Write the data below out again, with each line matching the original.

── Data excerpt

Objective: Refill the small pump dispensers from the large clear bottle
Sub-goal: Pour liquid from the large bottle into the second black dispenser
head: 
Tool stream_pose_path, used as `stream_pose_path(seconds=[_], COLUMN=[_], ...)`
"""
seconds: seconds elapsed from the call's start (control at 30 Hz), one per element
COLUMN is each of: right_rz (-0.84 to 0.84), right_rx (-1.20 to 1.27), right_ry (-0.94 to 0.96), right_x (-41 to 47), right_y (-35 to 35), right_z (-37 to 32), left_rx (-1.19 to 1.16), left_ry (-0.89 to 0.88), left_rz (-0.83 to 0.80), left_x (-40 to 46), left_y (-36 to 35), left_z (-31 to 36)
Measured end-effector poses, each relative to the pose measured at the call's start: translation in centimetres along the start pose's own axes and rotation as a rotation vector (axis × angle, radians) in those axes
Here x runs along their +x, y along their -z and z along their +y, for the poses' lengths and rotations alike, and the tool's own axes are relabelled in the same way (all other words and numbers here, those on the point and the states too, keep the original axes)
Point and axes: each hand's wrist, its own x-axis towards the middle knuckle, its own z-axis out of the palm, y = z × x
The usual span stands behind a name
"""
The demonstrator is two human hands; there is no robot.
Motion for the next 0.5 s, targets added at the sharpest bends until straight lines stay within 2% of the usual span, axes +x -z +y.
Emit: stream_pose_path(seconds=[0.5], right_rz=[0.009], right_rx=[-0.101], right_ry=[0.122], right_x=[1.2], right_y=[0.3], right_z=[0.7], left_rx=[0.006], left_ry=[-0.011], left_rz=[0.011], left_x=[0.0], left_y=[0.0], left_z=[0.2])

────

** Written solution **
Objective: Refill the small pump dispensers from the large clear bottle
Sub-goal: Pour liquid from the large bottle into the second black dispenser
head: 
Tool stream_pose_path, used as `stream_pose_path(seconds=[_], COLUMN=[_], ...)`
"""
seconds: seconds elapsed from the call's start (control at 30 Hz), one per element
COLUMN is each of: right_rz (-0.84 to 0.84), right_rx (-1.20 to 1.27), right_ry (-0.94 to 0.96), right_x (-41 to 47), right_y (-35 to 35), right_z (-37 to 32), left_rx (-1.19 to 1.16), left_ry (-0.89 to 0.88), left_rz (-0.83 to 0.80), left_x (-40 to 46), left_y (-36 to 35), left_z (-31 to 36)
Measured end-effector poses, each relative to the pose measured at the call's start: translation in centimetres along the start pose's own axes and rotation as a rotation vector (axis × angle, radians) in those axes
Here x runs along their +x, y along their -z and z along their +y, for the poses' lengths and rotations alike, and the tool's own axes are relabelled in the same way (all other words and numbers here, those on the point and the states too, keep the original axes)
Point and axes: each hand's wrist, its own x-axis towards the middle knuckle, its own z-axis out of the palm, y = z × x
The usual span stands behind a name
"""
The demonstrator is two human hands; there is no robot.
Motion for the next 0.5 s, targets added at the sharpest bends until straight lines stay within 2% of the usual span, axes +x -z +y.
Emit: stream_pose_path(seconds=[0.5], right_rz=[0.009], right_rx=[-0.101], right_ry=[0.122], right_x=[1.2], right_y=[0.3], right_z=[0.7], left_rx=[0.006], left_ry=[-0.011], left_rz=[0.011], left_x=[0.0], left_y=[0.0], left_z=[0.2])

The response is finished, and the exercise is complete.